**PROBLEM TO SOLVE**.
Every line containing the string "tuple" is to be copied from the records.

===== LISTED ENTRIES =====

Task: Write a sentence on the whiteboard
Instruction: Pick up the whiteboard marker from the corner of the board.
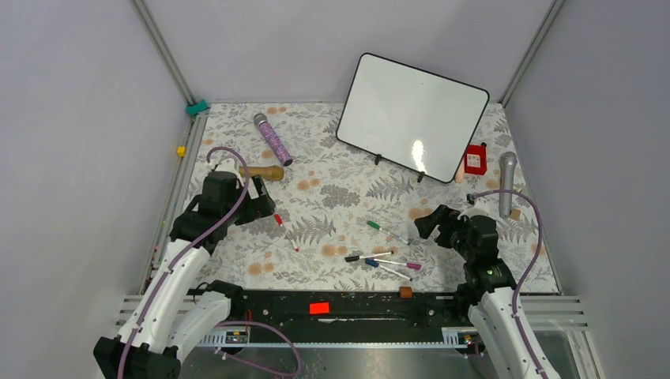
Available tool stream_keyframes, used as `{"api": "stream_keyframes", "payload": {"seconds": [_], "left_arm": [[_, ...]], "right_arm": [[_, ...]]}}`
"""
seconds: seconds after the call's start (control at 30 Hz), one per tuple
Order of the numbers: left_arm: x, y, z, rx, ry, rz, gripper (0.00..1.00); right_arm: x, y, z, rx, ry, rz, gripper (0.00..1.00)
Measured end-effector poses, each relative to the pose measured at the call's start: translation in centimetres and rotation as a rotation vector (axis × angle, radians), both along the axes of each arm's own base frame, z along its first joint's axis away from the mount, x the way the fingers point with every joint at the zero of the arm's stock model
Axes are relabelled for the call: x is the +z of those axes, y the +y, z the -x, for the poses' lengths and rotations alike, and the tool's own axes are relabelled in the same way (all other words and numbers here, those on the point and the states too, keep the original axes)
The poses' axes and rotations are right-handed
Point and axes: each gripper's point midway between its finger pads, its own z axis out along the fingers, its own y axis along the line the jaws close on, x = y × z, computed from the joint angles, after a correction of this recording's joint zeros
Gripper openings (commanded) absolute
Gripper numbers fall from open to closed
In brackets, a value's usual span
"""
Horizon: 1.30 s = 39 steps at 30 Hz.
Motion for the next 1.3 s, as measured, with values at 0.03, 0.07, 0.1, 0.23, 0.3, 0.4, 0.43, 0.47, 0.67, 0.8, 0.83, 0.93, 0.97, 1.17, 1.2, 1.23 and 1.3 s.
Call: {"api": "stream_keyframes", "payload": {"seconds": [0.03, 0.07, 0.1, 0.23, 0.3, 0.4, 0.43, 0.47, 0.67, 0.8, 0.83, 0.93, 0.97, 1.17, 1.2, 1.23, 1.3], "left_arm": [[-0.1, -0.2, 0.0, -0.007, 0.006, -0.004, 0.99], [-0.4, -0.4, 0.0, -0.014, 0.015, -0.007, 0.99], [-0.6, -0.5, 0.0, -0.017, 0.024, -0.007, 0.99], [-2.0, -0.7, -0.2, 0.025, 0.079, 0.01, 0.99], [-3.5, -0.7, -0.1, 0.067, 0.123, 0.028, 0.97], [-6.5, -0.6, 0.2, 0.153, 0.201, 0.056, 0.91], [-7.4, -0.5, 0.3, 0.182, 0.218, 0.062, 0.88], [-8.0, -0.4, 0.4, 0.205, 0.23, 0.065, 0.86], [-9.5, 0.4, -0.9, 0.333, 0.23, 0.064, 0.77], [-10.9, 0.2, -1.7, 0.37, 0.245, 0.049, 0.74], [-11.2, 0.1, -1.8, 0.373, 0.253, 0.042, 0.74], [-12.3, -0.2, -1.8, 0.373, 0.275, 0.016, 0.74], [-12.7, -0.3, -1.8, 0.369, 0.283, 0.005, 0.74], [-14.2, -0.9, -2.1, 0.354, 0.339, -0.062, 0.69], [-14.3, -0.9, -2.3, 0.353, 0.342, -0.068, 0.66], [-14.4, -1.0, -2.4, 0.354, 0.344, -0.072, 0.64], [-14.7, -1.1, -2.3, 0.353, 0.351, -0.081, 0.6]], "right_arm": [[0.0, 0.0, 0.0, 0.0, -0.002, 0.0, 0.99], [0.1, 0.0, 0.0, 0.0, -0.003, 0.0, 0.99], [0.1, 0.0, -0.1, 0.0, -0.004, 0.0, 0.99], [0.2, 0.0, -0.1, 0.001, -0.008, -0.002, 0.99], [0.2, 0.0, -0.1, 0.002, -0.009, -0.002, 0.99], [0.2, 0.1, -0.1, 0.007, -0.009, -0.005, 0.99], [0.2, 0.2, -0.1, 0.007, -0.009, -0.005, 0.99], [0.2, 0.2, -0.1, 0.008, -0.009, -0.006, 0.99], [0.2, 0.4, 0.0, 0.02, -0.008, -0.012, 0.99], [0.1, 0.4, 0.1, 0.02, -0.006, -0.012, 0.99], [0.1, 0.4, 0.1, 0.02, -0.006, -0.012, 0.99], [0.2, 0.4, 0.1, 0.021, -0.01, -0.013, 0.99], [0.2, 0.4, 0.1, 0.021, -0.011, -0.013, 0.99], [0.2, 0.4, 0.1, 0.021, -0.011, -0.013, 0.99], [0.2, 0.4, 0.1, 0.021, -0.012, -0.013, 0.99], [0.2, 0.4, 0.1, 0.021, -0.013, -0.014, 0.99], [0.3, 0.4, 0.1, 0.021, -0.017, -0.014, 0.99]]}}
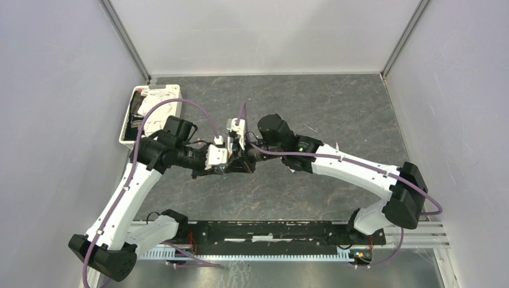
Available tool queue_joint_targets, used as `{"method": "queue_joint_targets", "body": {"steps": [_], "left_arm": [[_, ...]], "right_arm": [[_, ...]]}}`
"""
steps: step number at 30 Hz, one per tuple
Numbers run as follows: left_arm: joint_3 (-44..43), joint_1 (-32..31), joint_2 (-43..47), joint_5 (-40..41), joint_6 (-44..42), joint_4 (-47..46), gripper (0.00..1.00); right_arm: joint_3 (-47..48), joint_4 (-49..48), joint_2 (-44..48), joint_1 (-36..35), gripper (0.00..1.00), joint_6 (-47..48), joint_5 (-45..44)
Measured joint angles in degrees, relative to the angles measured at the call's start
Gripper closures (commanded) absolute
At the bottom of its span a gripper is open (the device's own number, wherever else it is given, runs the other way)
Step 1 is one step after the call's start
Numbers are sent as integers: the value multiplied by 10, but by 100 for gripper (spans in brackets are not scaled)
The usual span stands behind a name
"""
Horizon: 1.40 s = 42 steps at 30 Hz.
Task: Open the pen caps
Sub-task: Open the pen cap from the pen, then place the pen cap at the center of the board.
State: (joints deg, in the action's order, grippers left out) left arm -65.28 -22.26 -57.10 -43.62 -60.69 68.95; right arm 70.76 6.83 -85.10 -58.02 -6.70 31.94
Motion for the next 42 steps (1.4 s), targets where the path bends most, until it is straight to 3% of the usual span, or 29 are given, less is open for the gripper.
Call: {"method": "queue_joint_targets", "body": {"steps": [5, 7, 8, 10, 11, 12, 14, 21, 27, 34, 42], "left_arm": [[0, 3, -5, 0, -19, -3, 98], [0, 34, -16, -31, -81, 0, 98], [-2, 73, -25, -71, -126, 9, 98], [-20, 187, -60, -14, -208, 65, 98], [-30, 295, -75, 10, -228, 70, 98], [-46, 347, -105, 33, -252, 78, 98], [-56, 383, -135, 55, -285, 78, 98], [-36, 270, -85, 36, -322, 127, 98], [-4, 266, -95, 6, -306, 112, 98], [119, 266, -97, -1, -198, -12, 90], [254, 246, -76, 53, -89, -187, 90]], "right_arm": [[-13, -2, 14, -1, 100, 11, -22], [-38, -25, 33, -5, 100, 24, -56], [-57, -52, 44, -7, 100, 30, -76], [-118, -23, 105, 7, 100, 38, -100], [-154, 4, 148, 21, 100, 38, -106], [-184, 33, 190, 35, 100, 38, -115], [-213, 65, 244, 59, 100, 38, -122], [-212, 83, 229, 66, 100, 40, -119], [-213, 83, 221, 67, 100, 40, -141], [-320, 7, 242, 80, 100, 20, -322], [-426, -113, 193, 153, 100, -19, -457]]}}
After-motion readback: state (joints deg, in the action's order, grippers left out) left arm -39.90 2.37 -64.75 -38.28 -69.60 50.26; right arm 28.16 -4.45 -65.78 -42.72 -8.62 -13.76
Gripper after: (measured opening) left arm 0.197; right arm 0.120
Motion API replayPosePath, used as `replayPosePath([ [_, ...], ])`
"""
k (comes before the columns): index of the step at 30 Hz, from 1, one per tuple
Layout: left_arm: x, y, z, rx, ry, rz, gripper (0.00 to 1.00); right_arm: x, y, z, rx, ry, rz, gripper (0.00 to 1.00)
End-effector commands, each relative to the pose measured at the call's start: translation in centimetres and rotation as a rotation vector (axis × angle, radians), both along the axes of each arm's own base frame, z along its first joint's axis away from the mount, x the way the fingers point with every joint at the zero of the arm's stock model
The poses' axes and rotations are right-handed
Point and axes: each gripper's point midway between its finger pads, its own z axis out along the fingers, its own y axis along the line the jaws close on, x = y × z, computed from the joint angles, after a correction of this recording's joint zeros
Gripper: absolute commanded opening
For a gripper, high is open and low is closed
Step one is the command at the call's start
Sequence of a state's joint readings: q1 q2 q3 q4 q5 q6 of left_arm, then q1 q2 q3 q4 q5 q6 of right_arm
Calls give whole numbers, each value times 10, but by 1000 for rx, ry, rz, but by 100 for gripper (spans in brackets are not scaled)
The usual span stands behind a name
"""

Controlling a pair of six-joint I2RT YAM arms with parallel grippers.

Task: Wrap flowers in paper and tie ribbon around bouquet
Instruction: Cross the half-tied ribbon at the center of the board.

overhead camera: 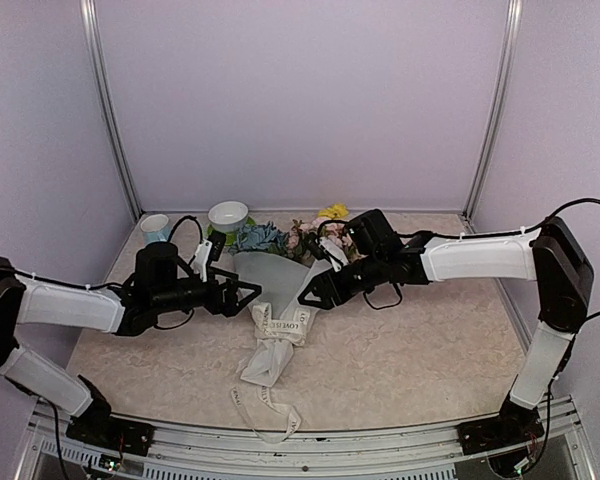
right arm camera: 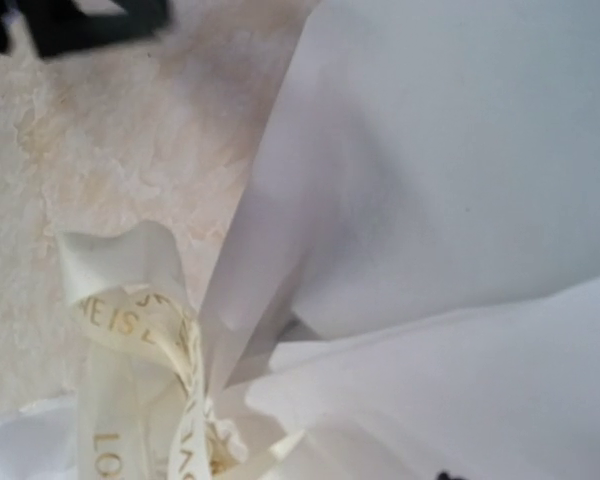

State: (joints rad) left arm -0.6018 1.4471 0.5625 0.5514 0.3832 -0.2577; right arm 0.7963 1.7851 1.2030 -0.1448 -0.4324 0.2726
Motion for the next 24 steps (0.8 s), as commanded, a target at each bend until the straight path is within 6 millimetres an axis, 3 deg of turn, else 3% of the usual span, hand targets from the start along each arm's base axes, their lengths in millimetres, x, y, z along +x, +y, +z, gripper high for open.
replayPosePath([
  [1,-18,29,-5,62,26,108,99,-7,3,-1,5,-1,36,56],
  [4,-40,41,-13,107,68,179,98,-9,3,-2,10,-2,50,53],
  [5,-48,43,-18,123,100,202,91,-10,4,-3,10,-1,54,51],
  [6,-56,47,-25,131,148,230,75,-10,4,-4,9,-1,58,50],
  [7,-67,49,-31,139,189,247,51,-11,4,-5,8,0,63,50],
  [8,-77,52,-38,136,237,268,37,-12,4,-5,11,-3,68,50],
  [9,-88,54,-49,154,272,263,32,-12,4,-5,14,-7,68,50],
  [12,-116,58,-82,263,311,222,38,-14,3,-5,21,-19,79,51],
  [16,-134,41,-98,344,212,126,69,-16,1,-7,19,-27,97,51],
  [21,-125,38,-127,481,217,159,74,-19,-7,-1,32,-48,95,51],
  [24,-114,47,-139,553,222,249,74,-19,-11,6,46,-60,90,51],
])
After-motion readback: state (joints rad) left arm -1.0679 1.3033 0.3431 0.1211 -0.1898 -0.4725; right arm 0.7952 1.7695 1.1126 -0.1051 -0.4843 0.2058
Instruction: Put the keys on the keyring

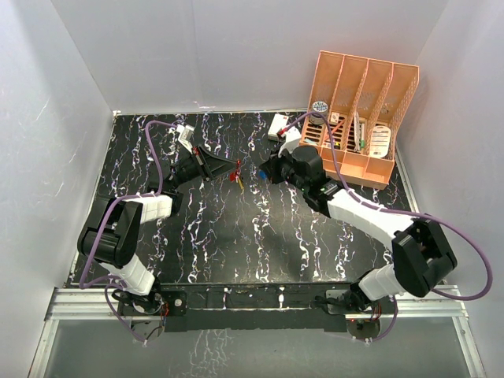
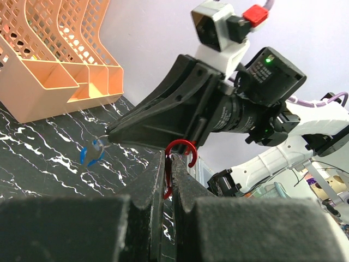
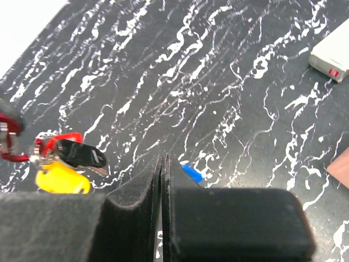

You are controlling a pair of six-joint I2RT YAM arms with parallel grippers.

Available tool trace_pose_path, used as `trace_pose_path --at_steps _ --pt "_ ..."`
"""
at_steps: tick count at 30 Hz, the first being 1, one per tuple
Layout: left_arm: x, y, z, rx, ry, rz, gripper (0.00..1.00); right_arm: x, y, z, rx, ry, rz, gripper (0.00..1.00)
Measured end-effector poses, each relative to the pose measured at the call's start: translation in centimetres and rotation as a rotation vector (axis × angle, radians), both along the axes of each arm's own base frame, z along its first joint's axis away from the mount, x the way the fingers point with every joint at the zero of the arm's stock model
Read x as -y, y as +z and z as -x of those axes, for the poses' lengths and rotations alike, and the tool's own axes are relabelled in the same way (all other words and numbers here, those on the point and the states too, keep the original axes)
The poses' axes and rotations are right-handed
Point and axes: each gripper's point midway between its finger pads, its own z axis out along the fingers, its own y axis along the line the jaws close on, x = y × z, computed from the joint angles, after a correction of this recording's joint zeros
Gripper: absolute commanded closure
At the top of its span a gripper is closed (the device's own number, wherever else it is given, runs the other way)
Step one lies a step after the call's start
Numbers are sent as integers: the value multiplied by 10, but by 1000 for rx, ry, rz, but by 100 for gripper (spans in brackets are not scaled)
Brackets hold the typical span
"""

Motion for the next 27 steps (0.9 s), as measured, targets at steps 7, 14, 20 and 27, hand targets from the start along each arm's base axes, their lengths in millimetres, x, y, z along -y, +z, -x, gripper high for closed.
trace_pose_path --at_steps 7,14,20,27 --pt "0 0 0 0 -1 0 100 -8 28 5 71 57 -54 100" --pt "0 0 0 -1 -1 0 100 -19 36 13 87 136 -88 100" --pt "1 1 0 -1 -3 2 100 -27 43 21 96 194 -118 100" --pt "2 3 1 3 -8 4 100 -32 56 26 128 233 -148 100"
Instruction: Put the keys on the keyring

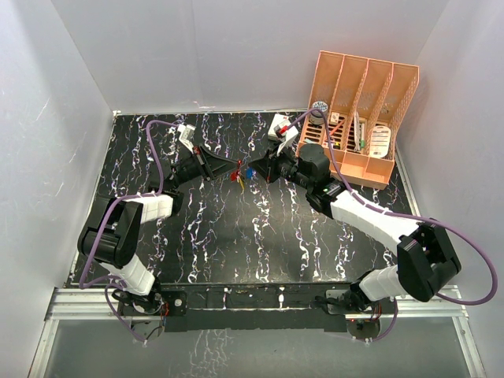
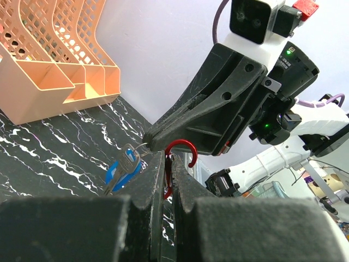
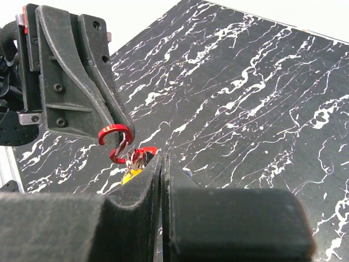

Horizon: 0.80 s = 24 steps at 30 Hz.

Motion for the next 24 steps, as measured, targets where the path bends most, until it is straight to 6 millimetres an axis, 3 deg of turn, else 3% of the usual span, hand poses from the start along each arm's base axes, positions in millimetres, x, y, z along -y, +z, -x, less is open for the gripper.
trace_pose_path --at_steps 24 --pt "9 11 3 25 -24 12 100 -9 12 9 62 86 -19 100"
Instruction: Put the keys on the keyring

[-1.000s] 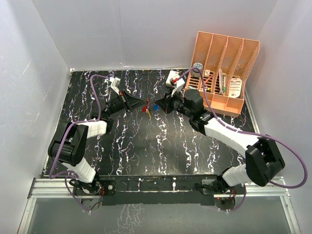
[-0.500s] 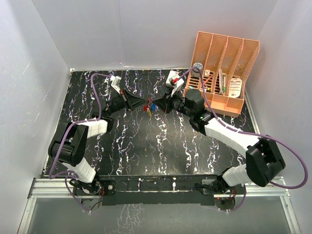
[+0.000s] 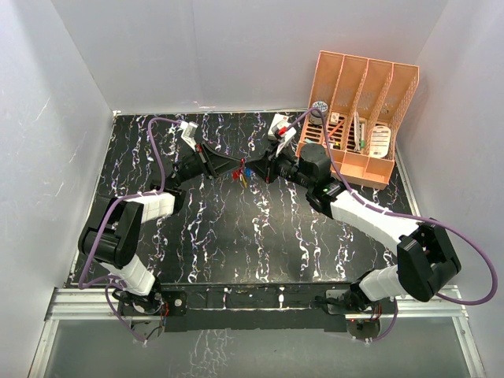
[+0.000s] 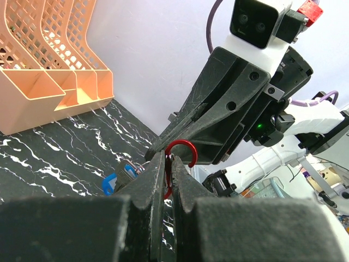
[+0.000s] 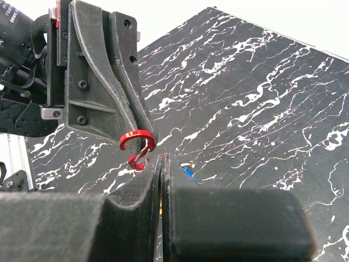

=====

**EXPECTED OUTPUT**.
seconds: seconds after the call's start (control at 30 Hz), one per tuple
steps: step number at 30 Hz, one per tuple
k (comes before the columns): index of the step at 30 Hz, from 1, one per tuple
at_steps: tick count at 30 Hz, the first being 1, one per tuple

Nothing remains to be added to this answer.